Accanto alle sopraccitate iniziative dell’IMO anche il Baltic and International Maritime Council (BIMCO), nel luglio di quest’anno, ha offerto il suo contributo al riguardo. Con la partecipazione di altre organizzazioni (CLIA, ICS, INTERCARGO, INTERTANKO, IUMI e OCIMF), BIMCO ha pubblicato la seconda edizione del documento denominato The Guidelines on Cyber Security Onboard Ships (sostitutivo del precedente del gennaio 2016), recante linee guida dirette a fornire assistenza agli armatori e agli operatori a bordo delle navi. Tale documento si focalizza sui sei aspetti considerati critici nella gestione della cyber-security, ossia (i) l’identificazione delle minacce, (ii) l’individuazione delle vulnerabilità nel sistema di sicurezza informatica della nave, (iii) la valutazione della probabilità di essere esposti a minacce esterne, (iv) lo sviluppo di misure di protezione e di rilevamento per ridurre al massimo l’impatto, (v) l’istituzione di piani di emergenza per ridurre l’incidenza di minacce e (vi) l’individuazione della risposta agli incidenti relativi alla cyber-security, con la previsione di una copertura assicurativa ad hoc quale parte integrante della strategia di gestione dei rischi informatici.

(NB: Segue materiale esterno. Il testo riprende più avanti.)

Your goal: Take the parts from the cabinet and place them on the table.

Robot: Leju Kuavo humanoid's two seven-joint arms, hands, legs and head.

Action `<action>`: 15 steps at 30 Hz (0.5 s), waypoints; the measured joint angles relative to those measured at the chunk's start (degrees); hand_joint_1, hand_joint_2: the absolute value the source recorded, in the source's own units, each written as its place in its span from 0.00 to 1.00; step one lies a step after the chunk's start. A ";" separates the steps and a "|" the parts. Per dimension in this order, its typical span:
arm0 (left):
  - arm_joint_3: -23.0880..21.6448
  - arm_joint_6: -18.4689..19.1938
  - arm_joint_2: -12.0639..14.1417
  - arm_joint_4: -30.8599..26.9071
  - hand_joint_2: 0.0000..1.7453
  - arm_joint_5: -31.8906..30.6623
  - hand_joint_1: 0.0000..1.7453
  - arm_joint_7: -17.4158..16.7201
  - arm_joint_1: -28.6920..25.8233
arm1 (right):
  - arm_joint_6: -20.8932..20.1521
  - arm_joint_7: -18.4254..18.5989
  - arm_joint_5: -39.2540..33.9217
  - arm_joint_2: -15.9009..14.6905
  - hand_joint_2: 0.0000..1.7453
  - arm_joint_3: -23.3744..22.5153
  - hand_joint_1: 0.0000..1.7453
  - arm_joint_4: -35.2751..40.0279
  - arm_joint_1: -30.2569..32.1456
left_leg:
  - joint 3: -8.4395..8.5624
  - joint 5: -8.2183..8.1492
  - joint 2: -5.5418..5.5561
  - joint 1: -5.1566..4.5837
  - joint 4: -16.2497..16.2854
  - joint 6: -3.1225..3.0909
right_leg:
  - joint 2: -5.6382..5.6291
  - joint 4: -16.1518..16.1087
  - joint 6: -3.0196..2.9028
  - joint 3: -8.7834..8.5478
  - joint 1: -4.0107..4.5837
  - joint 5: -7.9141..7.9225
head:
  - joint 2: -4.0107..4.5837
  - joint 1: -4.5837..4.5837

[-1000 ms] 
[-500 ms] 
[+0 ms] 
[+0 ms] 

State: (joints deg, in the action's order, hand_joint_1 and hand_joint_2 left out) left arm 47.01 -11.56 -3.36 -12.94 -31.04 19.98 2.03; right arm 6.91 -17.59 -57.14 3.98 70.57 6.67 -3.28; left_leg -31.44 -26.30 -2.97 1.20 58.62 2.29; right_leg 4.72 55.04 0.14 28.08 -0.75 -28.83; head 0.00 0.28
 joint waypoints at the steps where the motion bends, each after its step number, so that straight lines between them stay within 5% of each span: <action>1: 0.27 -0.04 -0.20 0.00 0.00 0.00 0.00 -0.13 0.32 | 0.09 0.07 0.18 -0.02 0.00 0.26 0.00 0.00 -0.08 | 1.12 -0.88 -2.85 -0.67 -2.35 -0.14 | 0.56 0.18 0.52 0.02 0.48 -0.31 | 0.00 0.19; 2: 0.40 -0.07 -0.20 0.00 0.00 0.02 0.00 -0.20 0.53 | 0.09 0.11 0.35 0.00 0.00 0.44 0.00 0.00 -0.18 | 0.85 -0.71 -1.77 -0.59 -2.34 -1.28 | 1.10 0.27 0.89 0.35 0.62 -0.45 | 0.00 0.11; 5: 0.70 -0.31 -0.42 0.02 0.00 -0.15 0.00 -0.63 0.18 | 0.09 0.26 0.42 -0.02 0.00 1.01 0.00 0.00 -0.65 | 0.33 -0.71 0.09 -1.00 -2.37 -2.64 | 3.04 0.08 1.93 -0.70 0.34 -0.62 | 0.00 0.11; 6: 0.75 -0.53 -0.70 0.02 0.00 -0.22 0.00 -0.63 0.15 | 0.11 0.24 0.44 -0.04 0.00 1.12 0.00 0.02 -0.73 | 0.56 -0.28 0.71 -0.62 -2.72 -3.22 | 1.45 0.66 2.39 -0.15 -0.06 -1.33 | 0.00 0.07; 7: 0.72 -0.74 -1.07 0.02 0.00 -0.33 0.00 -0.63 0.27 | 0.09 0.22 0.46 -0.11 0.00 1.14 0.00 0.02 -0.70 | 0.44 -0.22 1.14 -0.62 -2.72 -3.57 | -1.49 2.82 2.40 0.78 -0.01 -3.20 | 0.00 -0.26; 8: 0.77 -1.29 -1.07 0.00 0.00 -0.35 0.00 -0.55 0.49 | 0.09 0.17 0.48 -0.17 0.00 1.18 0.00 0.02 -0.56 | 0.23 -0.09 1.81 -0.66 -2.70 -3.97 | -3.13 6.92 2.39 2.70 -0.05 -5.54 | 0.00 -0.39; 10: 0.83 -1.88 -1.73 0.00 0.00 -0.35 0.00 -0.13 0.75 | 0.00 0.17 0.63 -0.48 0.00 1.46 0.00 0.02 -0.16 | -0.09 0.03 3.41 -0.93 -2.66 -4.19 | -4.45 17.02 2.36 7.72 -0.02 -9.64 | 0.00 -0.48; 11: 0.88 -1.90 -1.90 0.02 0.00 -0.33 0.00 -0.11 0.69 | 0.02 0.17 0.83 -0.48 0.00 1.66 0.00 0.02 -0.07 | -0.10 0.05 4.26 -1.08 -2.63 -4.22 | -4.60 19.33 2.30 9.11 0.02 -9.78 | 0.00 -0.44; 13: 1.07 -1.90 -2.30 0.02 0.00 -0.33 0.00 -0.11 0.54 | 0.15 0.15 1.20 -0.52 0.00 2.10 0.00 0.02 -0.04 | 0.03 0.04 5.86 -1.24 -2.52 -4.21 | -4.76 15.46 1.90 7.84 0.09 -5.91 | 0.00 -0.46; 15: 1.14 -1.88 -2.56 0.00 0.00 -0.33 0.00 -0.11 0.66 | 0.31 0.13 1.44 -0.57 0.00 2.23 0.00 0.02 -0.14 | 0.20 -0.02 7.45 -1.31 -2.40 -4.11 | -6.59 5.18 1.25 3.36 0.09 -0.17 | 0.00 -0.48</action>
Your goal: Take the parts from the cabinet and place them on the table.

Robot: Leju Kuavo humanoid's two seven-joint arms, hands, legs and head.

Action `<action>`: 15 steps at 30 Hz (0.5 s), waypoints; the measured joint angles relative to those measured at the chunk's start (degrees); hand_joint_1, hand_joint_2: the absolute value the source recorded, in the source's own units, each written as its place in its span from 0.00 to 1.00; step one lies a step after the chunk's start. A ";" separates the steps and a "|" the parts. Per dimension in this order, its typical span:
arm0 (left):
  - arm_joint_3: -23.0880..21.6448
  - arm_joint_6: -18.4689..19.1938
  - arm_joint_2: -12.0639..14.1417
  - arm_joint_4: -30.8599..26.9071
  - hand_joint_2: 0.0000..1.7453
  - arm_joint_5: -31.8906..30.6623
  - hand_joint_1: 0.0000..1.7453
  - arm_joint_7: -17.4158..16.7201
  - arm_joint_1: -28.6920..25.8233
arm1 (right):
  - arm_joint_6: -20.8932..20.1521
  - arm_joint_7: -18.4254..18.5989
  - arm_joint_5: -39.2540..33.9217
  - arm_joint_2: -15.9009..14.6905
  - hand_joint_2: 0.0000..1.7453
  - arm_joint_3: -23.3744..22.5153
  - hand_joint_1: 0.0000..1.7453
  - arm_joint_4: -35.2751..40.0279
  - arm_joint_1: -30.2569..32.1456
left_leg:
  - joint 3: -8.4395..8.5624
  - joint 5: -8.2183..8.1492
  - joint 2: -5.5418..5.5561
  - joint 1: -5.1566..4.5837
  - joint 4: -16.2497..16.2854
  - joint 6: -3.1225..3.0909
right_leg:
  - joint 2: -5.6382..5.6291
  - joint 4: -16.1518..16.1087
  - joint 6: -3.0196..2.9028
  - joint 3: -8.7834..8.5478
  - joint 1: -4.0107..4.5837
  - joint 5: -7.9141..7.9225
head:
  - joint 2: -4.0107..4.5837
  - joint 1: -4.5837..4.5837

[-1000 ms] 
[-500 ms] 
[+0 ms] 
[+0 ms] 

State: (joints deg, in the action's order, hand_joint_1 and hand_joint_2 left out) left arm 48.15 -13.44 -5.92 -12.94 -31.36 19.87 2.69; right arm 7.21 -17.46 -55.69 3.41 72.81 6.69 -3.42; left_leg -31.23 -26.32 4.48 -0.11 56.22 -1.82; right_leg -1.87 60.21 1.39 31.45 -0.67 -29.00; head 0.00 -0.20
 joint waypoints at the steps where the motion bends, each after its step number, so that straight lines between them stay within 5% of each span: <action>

Gli interventi sopra riferiti denotano un’accresciuta sensibilità degli operatori del settore in tema di cyber risks, che non può essere considerata sorprendente considerate le numerose conseguenze legali ed economiche ipotizzabili in conseguenza di un attacco informatico nei confronti di un’impresa marittima. In questa sede, esemplificativamente, rileviamo che qualora un sistema informatico venga violato su una nave e l’armatore non sia in grado di provare di aver agito con la dovuta diligenza nel gestire i rischi informatici, non si può escludere che tale nave sia considerata “innavigabile” in violazione del contratto di trasporto. Invero non riuscire a proteggere una nave da attacchi informatici, la quale non potrebbe operare senza idonei dispositivi elettronici per la navigazione e la comunicazione, potrebbe condurre ad un reclamo in base alla polizza di carico o al contratto di noleggio, atteso che tale mancanza potrebbe essere considerata come un inadempimento del dovere di diligenza nel rendere la nave idonea alla navigazione e/o come una violazione dell’art. 3, par. 1, lett. a) delle Regole dell’Aja-Visby, per il quale “the carrier shall be bound before and at the beginning of the voyage to exercise due diligence to: (a) make the ship seaworthy”.